## EXERCISE GOAL
Check each line of the records below and collect those that include the word "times".

## DATA PROVIDED
######

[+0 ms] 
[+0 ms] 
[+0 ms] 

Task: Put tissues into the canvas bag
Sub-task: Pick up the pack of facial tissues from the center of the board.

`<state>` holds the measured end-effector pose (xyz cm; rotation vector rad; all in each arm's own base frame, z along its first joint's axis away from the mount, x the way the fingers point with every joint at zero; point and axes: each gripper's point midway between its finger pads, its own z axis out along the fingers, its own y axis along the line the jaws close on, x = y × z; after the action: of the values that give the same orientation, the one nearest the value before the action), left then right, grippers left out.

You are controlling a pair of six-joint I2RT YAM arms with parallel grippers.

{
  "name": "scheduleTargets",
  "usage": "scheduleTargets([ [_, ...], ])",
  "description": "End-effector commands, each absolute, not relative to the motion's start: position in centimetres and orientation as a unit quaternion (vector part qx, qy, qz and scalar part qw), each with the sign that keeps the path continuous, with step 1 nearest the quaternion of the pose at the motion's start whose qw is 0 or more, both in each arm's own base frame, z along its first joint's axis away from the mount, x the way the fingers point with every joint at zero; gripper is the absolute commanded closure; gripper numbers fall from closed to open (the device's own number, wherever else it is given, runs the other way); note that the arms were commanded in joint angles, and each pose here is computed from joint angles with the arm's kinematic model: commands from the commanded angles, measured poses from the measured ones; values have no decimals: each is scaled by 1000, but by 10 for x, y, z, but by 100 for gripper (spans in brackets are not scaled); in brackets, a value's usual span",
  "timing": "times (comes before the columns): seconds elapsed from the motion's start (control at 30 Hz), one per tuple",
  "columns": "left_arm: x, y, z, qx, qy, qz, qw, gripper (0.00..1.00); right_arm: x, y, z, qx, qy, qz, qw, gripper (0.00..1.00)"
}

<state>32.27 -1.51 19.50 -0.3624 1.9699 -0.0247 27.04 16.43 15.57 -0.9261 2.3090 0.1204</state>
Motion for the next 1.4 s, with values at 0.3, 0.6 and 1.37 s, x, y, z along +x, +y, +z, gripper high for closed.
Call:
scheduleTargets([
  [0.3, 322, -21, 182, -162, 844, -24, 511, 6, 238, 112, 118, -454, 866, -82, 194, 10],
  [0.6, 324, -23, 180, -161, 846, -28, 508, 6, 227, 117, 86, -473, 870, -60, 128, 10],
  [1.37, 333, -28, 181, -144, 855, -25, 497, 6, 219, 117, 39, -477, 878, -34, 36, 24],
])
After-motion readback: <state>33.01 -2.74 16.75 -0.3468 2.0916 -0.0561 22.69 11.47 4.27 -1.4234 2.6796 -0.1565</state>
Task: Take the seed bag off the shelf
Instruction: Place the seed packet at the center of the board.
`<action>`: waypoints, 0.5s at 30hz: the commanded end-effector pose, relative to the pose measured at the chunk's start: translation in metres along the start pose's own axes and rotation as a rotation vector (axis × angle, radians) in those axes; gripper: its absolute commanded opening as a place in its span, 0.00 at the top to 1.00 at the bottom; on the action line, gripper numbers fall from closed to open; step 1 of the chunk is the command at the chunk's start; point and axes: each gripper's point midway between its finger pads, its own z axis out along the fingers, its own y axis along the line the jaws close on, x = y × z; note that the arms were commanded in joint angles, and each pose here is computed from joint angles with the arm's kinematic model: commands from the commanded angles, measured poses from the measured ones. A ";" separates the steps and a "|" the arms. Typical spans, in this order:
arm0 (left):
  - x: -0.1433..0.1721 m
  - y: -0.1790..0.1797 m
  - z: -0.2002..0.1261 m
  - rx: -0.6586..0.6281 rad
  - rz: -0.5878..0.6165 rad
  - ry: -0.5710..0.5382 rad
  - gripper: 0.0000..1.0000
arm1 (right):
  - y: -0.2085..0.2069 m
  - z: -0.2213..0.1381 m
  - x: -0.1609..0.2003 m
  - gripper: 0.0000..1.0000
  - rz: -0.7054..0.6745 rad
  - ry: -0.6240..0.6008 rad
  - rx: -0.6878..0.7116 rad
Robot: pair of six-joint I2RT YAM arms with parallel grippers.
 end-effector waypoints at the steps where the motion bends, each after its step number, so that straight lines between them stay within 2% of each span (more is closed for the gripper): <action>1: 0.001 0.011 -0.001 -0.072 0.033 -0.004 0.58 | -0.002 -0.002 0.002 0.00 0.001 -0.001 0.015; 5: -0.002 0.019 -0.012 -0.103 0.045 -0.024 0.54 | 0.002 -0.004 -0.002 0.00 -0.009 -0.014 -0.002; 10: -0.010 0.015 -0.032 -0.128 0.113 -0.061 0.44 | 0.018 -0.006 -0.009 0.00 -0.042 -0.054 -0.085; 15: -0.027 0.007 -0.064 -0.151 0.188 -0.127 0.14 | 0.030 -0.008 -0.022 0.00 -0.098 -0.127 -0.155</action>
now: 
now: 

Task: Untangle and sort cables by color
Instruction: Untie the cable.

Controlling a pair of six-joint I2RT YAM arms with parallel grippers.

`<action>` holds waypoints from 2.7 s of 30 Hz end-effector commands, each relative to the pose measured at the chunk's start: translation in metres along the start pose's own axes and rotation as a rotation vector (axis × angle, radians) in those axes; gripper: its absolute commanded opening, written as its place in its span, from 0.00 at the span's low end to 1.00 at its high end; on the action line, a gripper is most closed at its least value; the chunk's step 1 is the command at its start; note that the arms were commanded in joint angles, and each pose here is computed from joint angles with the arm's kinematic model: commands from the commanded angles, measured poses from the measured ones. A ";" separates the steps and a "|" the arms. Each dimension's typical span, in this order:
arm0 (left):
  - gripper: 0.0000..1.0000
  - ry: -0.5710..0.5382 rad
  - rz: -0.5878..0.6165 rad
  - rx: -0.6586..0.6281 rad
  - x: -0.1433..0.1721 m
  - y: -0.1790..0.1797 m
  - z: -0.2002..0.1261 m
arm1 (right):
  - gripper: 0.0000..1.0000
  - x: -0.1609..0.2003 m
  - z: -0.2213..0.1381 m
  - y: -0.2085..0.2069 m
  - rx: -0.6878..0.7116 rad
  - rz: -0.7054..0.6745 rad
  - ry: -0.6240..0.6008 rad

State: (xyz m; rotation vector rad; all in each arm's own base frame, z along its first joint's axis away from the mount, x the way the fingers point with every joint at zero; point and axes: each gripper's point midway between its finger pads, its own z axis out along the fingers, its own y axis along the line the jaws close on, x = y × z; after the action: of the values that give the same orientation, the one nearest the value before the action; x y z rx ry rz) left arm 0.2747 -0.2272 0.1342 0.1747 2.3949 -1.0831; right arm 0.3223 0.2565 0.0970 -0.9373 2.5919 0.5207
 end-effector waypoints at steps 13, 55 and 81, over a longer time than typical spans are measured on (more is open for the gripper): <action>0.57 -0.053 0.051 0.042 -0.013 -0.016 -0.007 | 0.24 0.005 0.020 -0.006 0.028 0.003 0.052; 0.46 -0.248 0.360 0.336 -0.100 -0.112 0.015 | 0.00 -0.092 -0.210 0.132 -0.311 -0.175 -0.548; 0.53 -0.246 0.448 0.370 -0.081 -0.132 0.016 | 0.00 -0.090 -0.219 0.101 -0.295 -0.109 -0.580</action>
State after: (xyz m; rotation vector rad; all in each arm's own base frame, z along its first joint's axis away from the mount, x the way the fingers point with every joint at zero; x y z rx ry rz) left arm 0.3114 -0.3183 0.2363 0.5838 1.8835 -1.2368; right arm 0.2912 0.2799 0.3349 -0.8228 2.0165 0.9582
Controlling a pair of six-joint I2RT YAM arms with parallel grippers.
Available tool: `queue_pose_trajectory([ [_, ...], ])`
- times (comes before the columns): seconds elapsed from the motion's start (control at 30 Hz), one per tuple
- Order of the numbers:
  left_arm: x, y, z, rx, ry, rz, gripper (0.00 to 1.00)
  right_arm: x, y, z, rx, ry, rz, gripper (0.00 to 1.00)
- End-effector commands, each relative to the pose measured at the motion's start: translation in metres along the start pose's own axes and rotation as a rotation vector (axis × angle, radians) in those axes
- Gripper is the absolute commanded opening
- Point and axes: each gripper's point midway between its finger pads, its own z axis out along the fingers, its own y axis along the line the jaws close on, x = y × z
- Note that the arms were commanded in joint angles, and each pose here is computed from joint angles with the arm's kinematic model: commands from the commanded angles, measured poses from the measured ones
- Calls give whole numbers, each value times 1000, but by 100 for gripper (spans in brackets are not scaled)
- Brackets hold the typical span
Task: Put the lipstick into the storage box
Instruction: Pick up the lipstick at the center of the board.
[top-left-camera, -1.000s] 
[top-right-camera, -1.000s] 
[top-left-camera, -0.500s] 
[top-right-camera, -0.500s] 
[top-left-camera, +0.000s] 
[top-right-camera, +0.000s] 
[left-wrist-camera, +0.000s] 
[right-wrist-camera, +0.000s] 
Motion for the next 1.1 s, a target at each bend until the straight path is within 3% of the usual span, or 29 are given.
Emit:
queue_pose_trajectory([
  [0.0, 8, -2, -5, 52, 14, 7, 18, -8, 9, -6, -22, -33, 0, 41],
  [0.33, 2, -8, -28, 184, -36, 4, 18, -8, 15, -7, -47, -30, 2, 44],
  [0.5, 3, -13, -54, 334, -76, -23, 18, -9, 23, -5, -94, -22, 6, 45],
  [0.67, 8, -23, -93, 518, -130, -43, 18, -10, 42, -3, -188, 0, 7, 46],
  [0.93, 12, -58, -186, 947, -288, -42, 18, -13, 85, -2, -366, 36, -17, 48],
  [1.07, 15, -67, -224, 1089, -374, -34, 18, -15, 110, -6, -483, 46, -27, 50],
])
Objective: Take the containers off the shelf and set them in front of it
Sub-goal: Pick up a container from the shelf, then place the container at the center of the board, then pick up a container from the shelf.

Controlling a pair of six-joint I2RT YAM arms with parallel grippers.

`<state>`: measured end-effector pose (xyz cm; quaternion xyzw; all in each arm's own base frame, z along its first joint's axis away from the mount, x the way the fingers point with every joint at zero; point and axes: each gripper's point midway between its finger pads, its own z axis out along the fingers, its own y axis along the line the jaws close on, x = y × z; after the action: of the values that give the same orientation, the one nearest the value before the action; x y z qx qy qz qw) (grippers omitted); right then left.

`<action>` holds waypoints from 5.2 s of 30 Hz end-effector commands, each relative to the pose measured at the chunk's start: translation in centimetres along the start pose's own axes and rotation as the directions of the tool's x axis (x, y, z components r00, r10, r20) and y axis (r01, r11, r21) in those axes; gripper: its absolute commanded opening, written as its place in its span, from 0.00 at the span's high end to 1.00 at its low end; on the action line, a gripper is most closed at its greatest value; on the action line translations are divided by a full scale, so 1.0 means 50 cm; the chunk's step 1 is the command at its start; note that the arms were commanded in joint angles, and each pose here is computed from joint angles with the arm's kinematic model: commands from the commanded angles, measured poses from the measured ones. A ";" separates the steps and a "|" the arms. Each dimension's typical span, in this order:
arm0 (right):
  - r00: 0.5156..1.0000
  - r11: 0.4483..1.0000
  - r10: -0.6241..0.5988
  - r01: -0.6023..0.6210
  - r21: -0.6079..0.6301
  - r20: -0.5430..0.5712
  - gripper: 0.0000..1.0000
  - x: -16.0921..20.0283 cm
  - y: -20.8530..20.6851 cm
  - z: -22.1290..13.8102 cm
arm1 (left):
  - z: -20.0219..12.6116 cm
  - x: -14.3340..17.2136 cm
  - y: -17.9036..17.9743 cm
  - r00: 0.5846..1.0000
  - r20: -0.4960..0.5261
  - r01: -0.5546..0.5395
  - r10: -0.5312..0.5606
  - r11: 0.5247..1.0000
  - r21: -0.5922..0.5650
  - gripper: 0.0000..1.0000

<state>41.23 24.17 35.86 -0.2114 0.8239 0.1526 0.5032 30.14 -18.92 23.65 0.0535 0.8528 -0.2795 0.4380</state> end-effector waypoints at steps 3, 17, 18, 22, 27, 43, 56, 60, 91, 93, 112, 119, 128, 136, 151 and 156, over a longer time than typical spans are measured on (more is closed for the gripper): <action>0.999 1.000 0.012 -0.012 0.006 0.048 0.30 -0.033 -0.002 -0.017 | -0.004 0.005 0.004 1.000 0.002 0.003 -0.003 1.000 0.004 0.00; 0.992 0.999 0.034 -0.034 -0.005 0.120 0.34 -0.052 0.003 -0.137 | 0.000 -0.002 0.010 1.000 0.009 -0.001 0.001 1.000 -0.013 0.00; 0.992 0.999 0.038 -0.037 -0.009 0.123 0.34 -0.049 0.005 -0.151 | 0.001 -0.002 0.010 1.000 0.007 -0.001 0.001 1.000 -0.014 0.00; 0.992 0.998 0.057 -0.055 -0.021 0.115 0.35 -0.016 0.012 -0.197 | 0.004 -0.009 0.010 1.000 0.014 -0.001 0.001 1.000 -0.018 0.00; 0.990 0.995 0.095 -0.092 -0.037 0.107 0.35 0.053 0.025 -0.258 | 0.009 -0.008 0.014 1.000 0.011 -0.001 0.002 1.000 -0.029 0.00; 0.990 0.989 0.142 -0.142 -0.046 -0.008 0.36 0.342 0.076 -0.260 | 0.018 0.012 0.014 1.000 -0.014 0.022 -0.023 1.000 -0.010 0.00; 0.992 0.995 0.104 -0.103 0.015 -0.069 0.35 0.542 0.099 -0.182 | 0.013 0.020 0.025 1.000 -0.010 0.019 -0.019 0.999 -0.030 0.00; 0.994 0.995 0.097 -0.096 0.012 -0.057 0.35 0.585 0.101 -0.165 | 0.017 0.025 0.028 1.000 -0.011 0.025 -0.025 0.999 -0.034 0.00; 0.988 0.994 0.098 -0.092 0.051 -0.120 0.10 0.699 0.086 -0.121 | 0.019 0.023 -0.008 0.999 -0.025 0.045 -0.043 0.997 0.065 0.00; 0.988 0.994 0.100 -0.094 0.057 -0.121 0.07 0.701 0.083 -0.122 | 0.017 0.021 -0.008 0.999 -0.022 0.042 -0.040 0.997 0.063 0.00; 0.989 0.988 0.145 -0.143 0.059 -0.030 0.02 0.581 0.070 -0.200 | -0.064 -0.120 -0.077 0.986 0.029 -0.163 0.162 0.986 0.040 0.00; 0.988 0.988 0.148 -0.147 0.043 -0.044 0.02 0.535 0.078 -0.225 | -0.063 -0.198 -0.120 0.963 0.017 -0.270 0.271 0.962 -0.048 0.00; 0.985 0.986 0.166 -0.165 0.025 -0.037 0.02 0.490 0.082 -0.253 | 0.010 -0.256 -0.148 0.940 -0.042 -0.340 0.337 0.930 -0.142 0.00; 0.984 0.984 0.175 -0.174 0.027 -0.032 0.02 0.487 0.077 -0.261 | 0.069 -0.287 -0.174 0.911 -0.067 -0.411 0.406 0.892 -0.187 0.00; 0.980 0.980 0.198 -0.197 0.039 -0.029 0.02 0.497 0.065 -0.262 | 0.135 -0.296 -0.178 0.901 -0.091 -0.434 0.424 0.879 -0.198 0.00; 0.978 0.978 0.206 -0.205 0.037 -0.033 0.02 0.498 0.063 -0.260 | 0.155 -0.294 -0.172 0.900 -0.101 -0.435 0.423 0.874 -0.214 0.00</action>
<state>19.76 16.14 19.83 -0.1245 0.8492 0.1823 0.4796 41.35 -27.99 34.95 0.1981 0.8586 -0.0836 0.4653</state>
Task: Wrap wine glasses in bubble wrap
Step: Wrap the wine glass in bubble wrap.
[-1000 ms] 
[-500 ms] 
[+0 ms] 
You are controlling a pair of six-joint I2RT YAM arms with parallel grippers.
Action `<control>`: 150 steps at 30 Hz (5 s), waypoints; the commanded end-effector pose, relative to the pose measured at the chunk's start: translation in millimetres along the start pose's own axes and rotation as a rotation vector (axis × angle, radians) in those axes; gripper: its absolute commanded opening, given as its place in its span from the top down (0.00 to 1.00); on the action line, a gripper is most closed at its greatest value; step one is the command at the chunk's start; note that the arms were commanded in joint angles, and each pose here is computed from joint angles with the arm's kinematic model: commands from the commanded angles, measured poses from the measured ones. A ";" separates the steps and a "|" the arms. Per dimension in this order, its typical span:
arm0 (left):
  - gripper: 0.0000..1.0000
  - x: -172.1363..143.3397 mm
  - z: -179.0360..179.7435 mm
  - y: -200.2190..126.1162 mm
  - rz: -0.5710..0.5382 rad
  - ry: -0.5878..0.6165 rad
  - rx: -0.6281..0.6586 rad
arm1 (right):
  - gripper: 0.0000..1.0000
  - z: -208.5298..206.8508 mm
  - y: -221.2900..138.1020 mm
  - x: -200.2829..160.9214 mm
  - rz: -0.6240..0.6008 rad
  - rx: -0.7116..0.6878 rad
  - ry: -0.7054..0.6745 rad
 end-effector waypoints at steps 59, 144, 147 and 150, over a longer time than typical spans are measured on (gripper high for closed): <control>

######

## EXERCISE SOLUTION
  "timing": "times (comes before the columns): seconds elapsed from the motion's start (control at 30 Hz), one per tuple",
- times (comes before the columns): seconds elapsed from the motion's start (control at 30 Hz), one per tuple
- Calls give whole numbers, each value times 1000, but by 100 for gripper (spans in brackets are not scaled)

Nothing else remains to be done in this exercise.